Another unlock event is set to take place on Sunday, with an identical 92.65 million ARB tokens scheduled for release. Notably, these token unlocks take place on the 16th of every month until April 2027, steadily increasing the circulating supply. Despite Arbitrum’s expanding ecosystem and continued adoption, the ARB token has experienced a prolonged price decline.
Over the past year, ARB has lost 83.8% of its value, with a 13.4% drop occurring in just the past week. Recently, it fell below the critical support level of $0.40, now trading at $0.3289, representing an 86.22% plunge from its all-time high of $2.39. However, despite the ongoing downtrend, its trading volume has seen a notable increase of 56.6%, reaching $301 million in the last 24 hours.

Billions are disappearing from Layer 2s… or are they?
Layer 2 TVL has dropped to $30.07B, down 19% YoY, hitting its lowest point in the past year.
Is this an actual liquidity outflow, or is TVL simply adjusting due to falling token prices?
Top 5 L2s Hold 90%+ of TVL, But All Are Down
1️⃣ @arbitrum : $11.81B (-5.86%)
2️⃣ @base : $10.39B (-6.75%)
3️⃣ @Optimism : $3.85B (-10.5%)
4️⃣ @zksync : $650.57M (-15.3%)
5️⃣ @Starknet : $487.89M (-12.7%)
Bridge Flows – Is Liquidity Leaving?
Instead of just looking at TVL, bridge inflows vs. outflows tell us whether users are actually withdrawing:
🔴 Optimism ($846M in monthly bridge volume) → Deposits exceed withdrawals, meaning its TVL drop is mostly market-driven.
🟡 Mode ($12.83M in monthly bridge volume) → Deposits exceed withdrawals, showing net liquidity inflow.
💙 🧡 Arbitrum ($4.85B in monthly bridge volume) → Consistently net negative flows since January, withdrawals exceeding deposits.
Arbitrum’s Outflows – A Cause for Concern?
• January 2025: -$445M net outflow
• February 2025: -$444M net outflow
• March 2025 (so far): -$124M net outflow
Arbitrum has seen consistent net outflows since December 2024, but are withdrawals excessively large relative to deposits?
→ Withdrawals are only ~6-10% larger than deposits—not insignificant, but not a collapse either.

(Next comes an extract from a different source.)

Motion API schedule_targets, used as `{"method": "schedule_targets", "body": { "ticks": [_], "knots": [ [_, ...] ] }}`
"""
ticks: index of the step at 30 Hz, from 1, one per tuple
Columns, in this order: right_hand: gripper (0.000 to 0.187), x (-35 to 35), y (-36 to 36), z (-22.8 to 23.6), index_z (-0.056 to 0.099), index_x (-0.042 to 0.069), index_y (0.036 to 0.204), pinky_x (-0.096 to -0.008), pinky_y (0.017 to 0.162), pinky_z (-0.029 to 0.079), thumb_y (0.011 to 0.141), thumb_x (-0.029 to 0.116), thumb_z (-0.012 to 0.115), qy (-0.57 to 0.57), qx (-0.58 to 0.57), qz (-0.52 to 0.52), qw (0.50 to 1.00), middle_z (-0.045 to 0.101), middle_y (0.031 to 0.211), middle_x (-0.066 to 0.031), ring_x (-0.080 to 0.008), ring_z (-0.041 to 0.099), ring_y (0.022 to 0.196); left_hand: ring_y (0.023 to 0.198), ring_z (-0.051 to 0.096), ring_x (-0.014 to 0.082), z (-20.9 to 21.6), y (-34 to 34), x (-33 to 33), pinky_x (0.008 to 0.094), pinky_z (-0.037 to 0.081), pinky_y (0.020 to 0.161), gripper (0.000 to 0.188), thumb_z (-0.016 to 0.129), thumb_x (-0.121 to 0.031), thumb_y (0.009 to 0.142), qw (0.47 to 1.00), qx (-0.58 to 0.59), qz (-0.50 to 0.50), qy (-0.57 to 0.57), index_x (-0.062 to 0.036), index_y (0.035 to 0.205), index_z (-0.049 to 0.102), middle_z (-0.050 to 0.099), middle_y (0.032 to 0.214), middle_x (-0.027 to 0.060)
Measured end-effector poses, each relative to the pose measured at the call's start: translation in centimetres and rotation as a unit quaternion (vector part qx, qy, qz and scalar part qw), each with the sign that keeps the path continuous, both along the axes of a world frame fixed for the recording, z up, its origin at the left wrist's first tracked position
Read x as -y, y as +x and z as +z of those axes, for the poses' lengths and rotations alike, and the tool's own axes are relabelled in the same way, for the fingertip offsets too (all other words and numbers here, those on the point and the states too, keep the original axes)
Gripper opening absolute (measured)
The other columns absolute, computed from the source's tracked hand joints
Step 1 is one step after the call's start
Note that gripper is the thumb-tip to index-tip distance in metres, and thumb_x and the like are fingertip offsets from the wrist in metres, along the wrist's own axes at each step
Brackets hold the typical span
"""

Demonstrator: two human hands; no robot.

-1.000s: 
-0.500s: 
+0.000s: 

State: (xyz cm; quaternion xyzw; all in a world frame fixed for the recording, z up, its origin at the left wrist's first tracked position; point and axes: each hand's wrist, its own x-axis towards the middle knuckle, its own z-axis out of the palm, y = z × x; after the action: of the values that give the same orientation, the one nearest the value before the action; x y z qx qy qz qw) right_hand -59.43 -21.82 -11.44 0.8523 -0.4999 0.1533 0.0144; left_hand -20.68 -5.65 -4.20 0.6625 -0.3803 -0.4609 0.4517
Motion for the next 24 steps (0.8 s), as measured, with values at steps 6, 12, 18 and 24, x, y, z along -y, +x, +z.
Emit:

→ Deposits remain high, meaning capital is still flowing into Arbitrum despite steady net outflows.
→ This looks more like capital rotation than a liquidity crisis.
Token Dependency – Why TVL is declining
A significant portion of L2 TVL is in non-stable assets, meaning its value fluctuates with the market. Here’s how much of each rollup’s TVL is NOT stablecoins:
• Arbitrum: 51.74% (ARB + ETH + Others)
• Optimism: 81.84% (OP + ETH + Others)
• zkSync Era: 77.94% (ZK + ETH + Others)
• Starknet: 87.32% (STRK + ETH + Others)
• Base: 56.14% (ETH + Others)
Since TVL is not just stablecoins, its decline is largely a result of token price depreciation rather than capital outflows.
Key Takeaways
• TVL decline ≠ mass liquidity exit. Most of the drop is due to token price depreciation, not heavy withdrawals.
• Over half of TVL in major L2s is NOT in stablecoins, meaning price fluctuations have an outsized impact.
• The top 5 rollups hold over 90% of TVL, making their movements critical for overall trends.
• Arbitrum is seeing sustained outflows since January, but not at crisis levels.
What’s Next?
• If withdrawals accelerate, L2s may need stronger incentives to retain liquidity.
• If deposits recover, it confirms capital rotation rather than an ecosystem-wide exit.
For now, this is more about market sentiment than an L2 liquidity crisis.